- **Required action**: Would you return, word for word, the lines of the data below from the line with "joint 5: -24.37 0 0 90" through the line with "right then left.", and no others?

- **Data excerpt**:

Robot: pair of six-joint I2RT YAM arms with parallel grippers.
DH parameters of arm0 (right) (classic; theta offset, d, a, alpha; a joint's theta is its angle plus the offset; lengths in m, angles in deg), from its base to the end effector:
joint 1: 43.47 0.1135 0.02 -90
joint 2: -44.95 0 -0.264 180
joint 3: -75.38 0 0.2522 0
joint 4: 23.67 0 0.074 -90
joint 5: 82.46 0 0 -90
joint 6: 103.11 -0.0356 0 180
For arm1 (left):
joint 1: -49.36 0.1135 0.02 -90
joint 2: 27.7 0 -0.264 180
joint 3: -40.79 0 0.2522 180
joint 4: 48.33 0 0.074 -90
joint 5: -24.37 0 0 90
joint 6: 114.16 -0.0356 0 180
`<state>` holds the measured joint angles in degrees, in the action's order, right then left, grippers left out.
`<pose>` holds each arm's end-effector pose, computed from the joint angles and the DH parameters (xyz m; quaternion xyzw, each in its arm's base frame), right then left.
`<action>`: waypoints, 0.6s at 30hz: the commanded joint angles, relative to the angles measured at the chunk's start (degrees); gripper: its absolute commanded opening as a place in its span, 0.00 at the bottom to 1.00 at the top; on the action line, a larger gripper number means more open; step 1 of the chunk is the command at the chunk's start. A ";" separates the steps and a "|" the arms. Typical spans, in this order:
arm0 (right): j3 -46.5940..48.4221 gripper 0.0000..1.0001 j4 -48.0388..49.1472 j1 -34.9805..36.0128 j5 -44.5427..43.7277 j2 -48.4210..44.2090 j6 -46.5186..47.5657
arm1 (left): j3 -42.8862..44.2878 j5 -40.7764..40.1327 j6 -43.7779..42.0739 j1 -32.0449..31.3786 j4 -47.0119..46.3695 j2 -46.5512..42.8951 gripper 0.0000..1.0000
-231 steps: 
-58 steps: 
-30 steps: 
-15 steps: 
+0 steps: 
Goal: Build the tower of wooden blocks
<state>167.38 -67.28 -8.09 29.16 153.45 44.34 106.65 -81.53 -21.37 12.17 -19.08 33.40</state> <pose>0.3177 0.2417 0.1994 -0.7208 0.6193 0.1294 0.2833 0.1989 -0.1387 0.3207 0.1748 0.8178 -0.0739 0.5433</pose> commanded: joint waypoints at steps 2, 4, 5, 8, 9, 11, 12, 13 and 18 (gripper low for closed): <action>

- **Final answer**:
joint 5: -24.37 0 0 90
joint 6: 114.16 -0.0356 0 180
`<state>` holds the measured joint angles in degrees, in the action's order, right then left, grippers left out.
`<pose>` holds each arm's end-effector pose, computed from the joint angles and the DH parameters (xyz m; quaternion xyzw, each in its arm's base frame), right then left.

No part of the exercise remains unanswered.